Hamilton councillors vote down a massive expansion to the city's urban boundary

The vote was deferred from Nov. 9, when hundreds of residents gave input, most against the expansion.

The vote was deferred from Nov. 9, when hundreds of residents gave input, most against the expansion

Hamilton city council has decided not to expand the city's urban boundary by 1,310 hectares. (Patrick Morrell/CBC)

Hamilton city councillors have voted down a controversial plan to expand the city's urban boundary by 1,310 hectares.

After more than nine hours of discussion, councillors voted 13-3 against an "ambitious density" scenario. That scenario would have expanded the city limits to so-called "whitebelt" land between the existing boundary and the greenbelt.

It was seen as a win by the advocates who had spent much of 2021 rallying in support of a no-expansion option. 

Now city planning staff will report back in January with a plan to accommodate Hamilton's projected population growth over the next 30 years, but without expanding the boundary.

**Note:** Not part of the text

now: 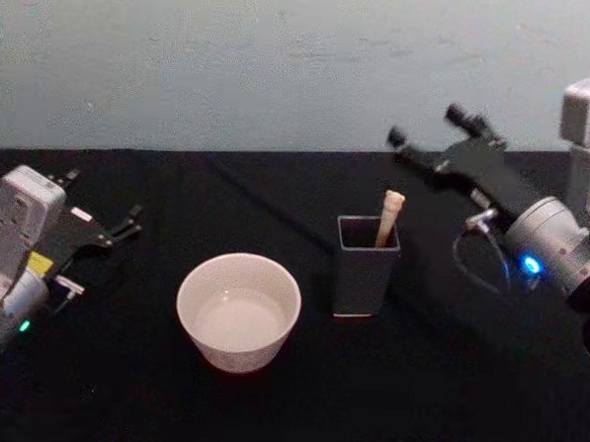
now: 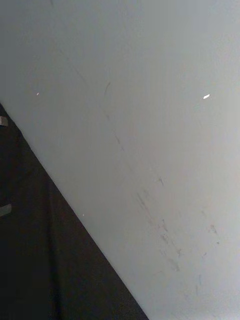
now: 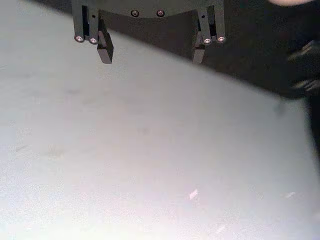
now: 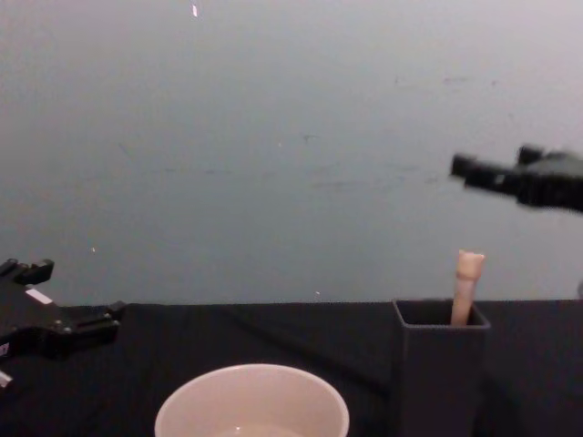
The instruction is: Pick up the stirring spoon with one hand, stir inside the cup, then place it back in its original position.
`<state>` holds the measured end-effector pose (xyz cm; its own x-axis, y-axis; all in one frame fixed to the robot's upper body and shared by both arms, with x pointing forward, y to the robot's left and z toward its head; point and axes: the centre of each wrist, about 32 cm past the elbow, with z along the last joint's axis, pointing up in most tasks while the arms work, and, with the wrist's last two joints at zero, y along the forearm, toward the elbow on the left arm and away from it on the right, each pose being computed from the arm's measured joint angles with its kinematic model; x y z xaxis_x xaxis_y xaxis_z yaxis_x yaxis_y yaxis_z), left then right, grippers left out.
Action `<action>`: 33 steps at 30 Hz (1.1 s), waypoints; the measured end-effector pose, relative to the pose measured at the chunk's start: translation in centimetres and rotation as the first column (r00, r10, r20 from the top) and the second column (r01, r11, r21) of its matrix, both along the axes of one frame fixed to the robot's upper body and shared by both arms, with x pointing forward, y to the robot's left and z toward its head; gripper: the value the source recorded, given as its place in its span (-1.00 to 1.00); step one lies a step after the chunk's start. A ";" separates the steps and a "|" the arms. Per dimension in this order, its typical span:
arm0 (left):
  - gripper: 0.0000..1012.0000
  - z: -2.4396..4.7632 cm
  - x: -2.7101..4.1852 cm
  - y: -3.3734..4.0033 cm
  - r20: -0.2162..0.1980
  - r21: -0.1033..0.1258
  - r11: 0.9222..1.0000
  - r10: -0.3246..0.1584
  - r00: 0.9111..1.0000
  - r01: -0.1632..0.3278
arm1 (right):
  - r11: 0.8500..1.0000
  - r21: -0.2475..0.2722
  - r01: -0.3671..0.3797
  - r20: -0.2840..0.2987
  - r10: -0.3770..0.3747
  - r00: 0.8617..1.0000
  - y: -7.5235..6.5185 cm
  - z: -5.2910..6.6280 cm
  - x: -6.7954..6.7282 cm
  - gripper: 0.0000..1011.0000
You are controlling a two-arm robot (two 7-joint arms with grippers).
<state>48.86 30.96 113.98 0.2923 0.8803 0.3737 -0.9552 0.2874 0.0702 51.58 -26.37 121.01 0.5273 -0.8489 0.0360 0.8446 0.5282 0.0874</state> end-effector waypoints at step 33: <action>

Those who wanted the expansion say the decision will now restrict people who want backyards and single-family homes. 

Those against the expansion Friday cited climate change as a factor, and a desire to see how much housing is built along the city's planned light-rail transit line from McMaster University to Eastgate Square.

A 'Stop Sprawl' sign is seen outside a home in east Hamilton. (Eva Salinas/CBC)

Most of all, those opposed to expansion say they don't want to gobble up precious land for growing food.

"That's what's caused me serious concern," said Tom Jackson, Ward 6 (east Mountain) councillor. 

Jackson said he still anticipates residents complaining about more density in neighbourhoods. He also pointed out that most, if not all, of the councillors live in single-family homes.

"I'm lucky to have my little bungalow," he said. "My own little piece of earth." 

Terry Whitehead, Ward 14 (west Mountain) councillor, voted for the expansion, saying people need choices when it comes to housing. Rejecting the expansion, he said, will only create more commuters, working against people's desire to protect the environment.

"We're closing the gate behind us so my children, your children, will never be able to afford a single-family home," he said.

"We're making a huge mistake right now, and land values will jump significantly and will be priced beyond our control."

Mayor Fred Eisenberger doesn't think so. At Eisenberger's prompting, city staff will now report every year on the following:

  • Residential intensification.
  • Construction activity in terms of housing mix.
  • Supply of vacant land to accommodate forecasted growth.
  • A comparison of actual versus forecasted growth.

If need be, Eisenberger said, the city can revisit the issue later. For now, "there's an opportunity here for us to create the kinds of infill and intensification that we aspire to," he said.

"This is not a no-growth option. This is a where-do-we-grow option. And in my view, that where-do-we-grow option ought to exist in the current urban boundary."

City staff had said an expansion was necessary to meet provincial density targets, and to accommodate a projected population increase of 236,000 people over the next 30 years, for a total population of 820,000 by 2051. In that time, the expansion plan said, the city will need to grow by 110,000 more housing units and 122,000 more jobs.

The province can still intervene and force a plan on the city.

How they voted

In favour of the urban boundary expansion

Lloyd Ferguson (Ward 12), Maria Pearson (10), Terry Whitehead (14).

Who was opposed

Maureen Wilson (1), Jason Farr (2), Nrinder Nann (3), Sam Merulla (4), Russ Powers (5), Tom Jackson (6), Esther Pauls (7), John-Paul Danko (8), Brad Clark (9), Brenda Johnson (11), Arlene VanderBeek (13), Judi Partridge (15).